All news is rigorously fact-checked and reviewed by leading blockchain experts and seasoned industry insiders.
- Former Binance CEO warns Mac users of major security vulnerabilities.
- Apple has a history of security flaws that can lead to crypto losses, so safeguards need to be put in place.
Changpeng Zhao (CZ), former CEO of Binance Exchange, recently informed the crypto community of a new vulnerability targeted at Intel-based Mac users. The vulnerability affecting iPhones and iPads could expose users’ digital assets.
Zhao Sounds the Alarm
Taking on the X platform, Zhao urged Mac users with Intel-based chips to update their devices, following the zero-day exploit on November 19. “If you are using a Macbook with an Intel-based chip, update it ASAP. Stay SAFU,” wroteCZ .
If you’re using a Macbook with an Intel-based chip, update ASAP!
Stay SAFU!https://t.co/mk2Jsicnte
– CZ 🔶 BNB (@cz_binance) November 20, 2024
A zero-day vulnerability is a weakness identified and exploited by hackers before a patch is available. The term “zero-day” refers to developers who have a limited amount of time to fix vulnerabilities after they are discovered.
These vulnerabilities pose a high risk because the longer they go undetected, the longer attackers have time to exploit them. This can result in severe consequences for end users, such as data breaches, financial losses, privacy violations, and disruptions.
Apple confirmed the attack in a postmortem and introduced major macOS and iOS security updates to prevent further damage. The company urged users to update to iOS 18.1.1, macOS Sequoia 15.1.1, and older iOS 17.7.2. Apple describes one of the vulnerabilities addressed as a cookie management issue.
The tech giant identified the vulnerabilities as CVE-2024-44308 and CVE-2024-44309, which affect macOS Sequoia’s JavaScriptCore and WebKit components. Hackers can use this to execute “cross-site scripting attacks” and silently launch malicious code.
Cross-site scripting (XSS) is a web security attack that involves injecting malicious scripts into a legitimate website or application. Crypto hackers have previously used similar vulnerabilities on Mac and Windows computers to steal wallet passwords and insert malware to steal private keys and digital assets.
Researchers at Google’s Threat Analysis Group, known for investigating government-backed hacks, initially discovered the latest vulnerability. As a result, speculation grew regarding the possible involvement of state-sponsored actors. Meanwhile, Apple has not shared any details regarding the extent of the damage other than the fact that the vulnerability was “actively exploited.”

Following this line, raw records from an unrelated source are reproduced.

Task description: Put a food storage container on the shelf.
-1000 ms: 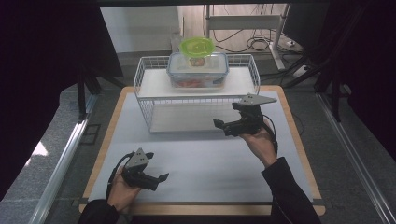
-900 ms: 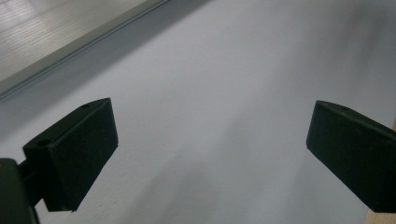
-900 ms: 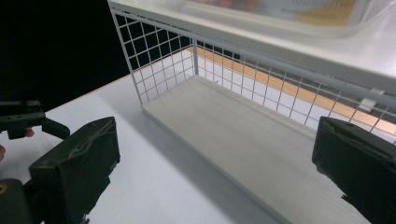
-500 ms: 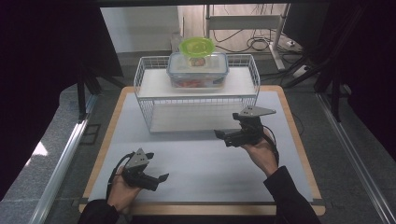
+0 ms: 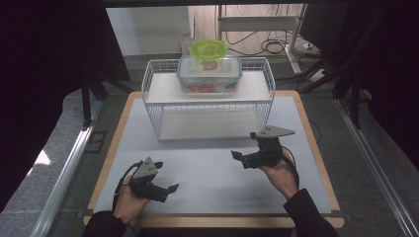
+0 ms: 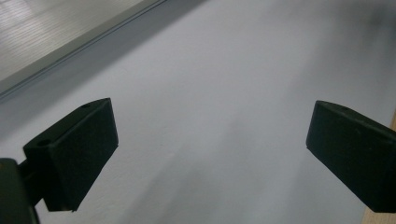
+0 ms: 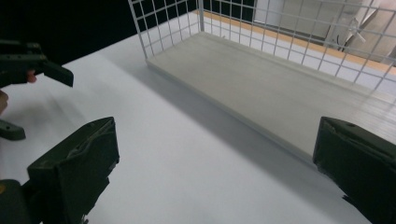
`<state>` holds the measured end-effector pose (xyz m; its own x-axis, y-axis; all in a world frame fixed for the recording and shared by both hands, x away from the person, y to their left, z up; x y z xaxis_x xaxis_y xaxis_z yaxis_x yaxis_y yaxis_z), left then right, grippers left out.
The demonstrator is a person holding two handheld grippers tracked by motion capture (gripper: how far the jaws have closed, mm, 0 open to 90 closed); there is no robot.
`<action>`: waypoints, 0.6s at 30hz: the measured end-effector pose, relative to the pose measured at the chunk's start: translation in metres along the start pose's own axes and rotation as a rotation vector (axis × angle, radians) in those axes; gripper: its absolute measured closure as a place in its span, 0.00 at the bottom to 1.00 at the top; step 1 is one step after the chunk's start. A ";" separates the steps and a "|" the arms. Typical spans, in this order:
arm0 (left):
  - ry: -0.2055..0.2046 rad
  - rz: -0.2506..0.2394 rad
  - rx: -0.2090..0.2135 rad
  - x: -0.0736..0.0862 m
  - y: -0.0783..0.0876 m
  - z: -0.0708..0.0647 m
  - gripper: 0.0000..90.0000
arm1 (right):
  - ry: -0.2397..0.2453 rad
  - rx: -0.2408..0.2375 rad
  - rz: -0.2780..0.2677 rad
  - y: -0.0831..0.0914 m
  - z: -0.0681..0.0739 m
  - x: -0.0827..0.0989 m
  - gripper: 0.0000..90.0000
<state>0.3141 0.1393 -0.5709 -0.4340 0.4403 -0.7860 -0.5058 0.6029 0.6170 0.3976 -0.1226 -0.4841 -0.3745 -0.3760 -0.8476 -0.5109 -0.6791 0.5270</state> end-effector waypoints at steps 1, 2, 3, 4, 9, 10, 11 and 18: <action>0.000 0.000 0.000 0.000 0.000 0.000 0.02 | 0.000 0.000 0.000 0.000 0.000 0.000 0.00; -0.001 0.001 0.000 0.000 0.000 0.000 0.03 | 0.002 0.009 0.004 0.003 -0.001 0.005 0.00; -0.001 0.001 0.000 0.000 0.000 0.000 0.02 | 0.002 0.009 0.004 0.003 -0.001 0.005 0.00; -0.002 0.001 0.000 0.000 0.000 0.000 0.02 | 0.007 0.019 0.005 0.006 -0.001 0.009 0.00; -0.002 0.003 0.000 0.000 0.000 0.000 0.03 | 0.013 0.039 0.009 0.013 -0.003 0.018 0.00; 0.000 0.002 -0.001 0.000 -0.001 0.000 0.03 | 0.016 0.043 0.010 0.015 -0.003 0.020 0.01; -0.001 0.002 -0.001 0.000 -0.001 0.000 0.03 | 0.019 0.049 0.011 0.016 -0.003 0.022 0.01; -0.002 0.003 -0.002 0.000 -0.001 0.000 0.03 | 0.016 0.079 0.034 0.022 -0.007 0.038 0.01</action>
<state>0.3142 0.1389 -0.5715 -0.4344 0.4433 -0.7841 -0.5056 0.6004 0.6196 0.3777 -0.1565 -0.5052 -0.3808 -0.4088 -0.8294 -0.5574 -0.6142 0.5587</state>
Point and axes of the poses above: each handheld gripper's, and its own axes: y roughly backward along the jaws, x roughly out of its underside, z roughly to its left, the point moved 9 cm from there along -y, roughly forward along the jaws, and after that the axes turned 3 degrees about z, right-handed, at the moved point
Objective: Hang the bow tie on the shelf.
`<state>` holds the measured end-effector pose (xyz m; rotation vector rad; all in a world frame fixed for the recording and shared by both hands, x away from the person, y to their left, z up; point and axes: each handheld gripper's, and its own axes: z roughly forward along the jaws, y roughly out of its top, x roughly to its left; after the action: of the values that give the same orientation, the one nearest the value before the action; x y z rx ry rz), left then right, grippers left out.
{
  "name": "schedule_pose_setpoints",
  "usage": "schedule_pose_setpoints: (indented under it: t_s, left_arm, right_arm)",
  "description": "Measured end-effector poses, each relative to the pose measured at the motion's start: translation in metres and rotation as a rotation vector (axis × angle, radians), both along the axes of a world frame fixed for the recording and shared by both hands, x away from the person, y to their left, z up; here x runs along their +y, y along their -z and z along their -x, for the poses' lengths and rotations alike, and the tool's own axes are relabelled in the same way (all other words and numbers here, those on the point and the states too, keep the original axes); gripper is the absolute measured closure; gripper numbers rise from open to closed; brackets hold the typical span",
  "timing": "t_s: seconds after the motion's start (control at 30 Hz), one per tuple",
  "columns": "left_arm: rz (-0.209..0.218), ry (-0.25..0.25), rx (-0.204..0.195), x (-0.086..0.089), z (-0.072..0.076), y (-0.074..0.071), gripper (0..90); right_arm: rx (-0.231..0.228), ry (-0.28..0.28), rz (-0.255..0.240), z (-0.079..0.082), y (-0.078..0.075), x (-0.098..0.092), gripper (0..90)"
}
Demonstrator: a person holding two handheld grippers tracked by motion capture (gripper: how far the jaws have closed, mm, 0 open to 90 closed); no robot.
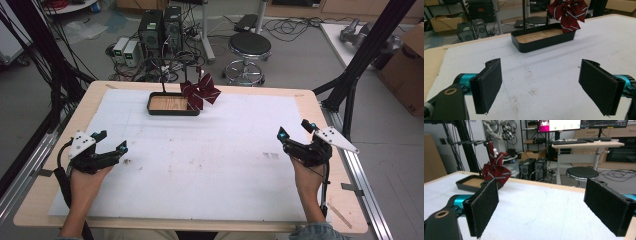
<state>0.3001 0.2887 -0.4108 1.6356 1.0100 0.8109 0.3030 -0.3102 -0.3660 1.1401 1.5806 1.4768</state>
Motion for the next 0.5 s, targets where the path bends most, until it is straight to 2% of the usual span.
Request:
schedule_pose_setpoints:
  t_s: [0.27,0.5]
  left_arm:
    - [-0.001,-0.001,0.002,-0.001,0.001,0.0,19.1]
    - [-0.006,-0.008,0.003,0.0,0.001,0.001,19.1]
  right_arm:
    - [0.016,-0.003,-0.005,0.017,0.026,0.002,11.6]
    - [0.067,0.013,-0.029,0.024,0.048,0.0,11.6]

Concerns for Apple and MacOS Users
Apple users have faced risks on several occasions this year alone despite the Company’s stellar reputation for security. CNF reported earlier this month that North Korean hackers exploited macOS with malware hidden in decoy PDFs to steal crypto keys.
In March, researchers discovered a flaw in Apple’s M-series chips that hackers could exploit to retrieve cryptographic keys stored in the CPU cache. A month later, Web3 wallet provider Trust Wallet warned about another zero-day exploit in Apple’s iMessage framework. This attack allowed hackers to infiltrate iPhones without user interaction.
In the midst of these attacks, Apple launched the iPhone 16, its first smartphone with Artificial Intelligence (AI) support. As CNF notes, the news generated excitement among AI crypto token holders.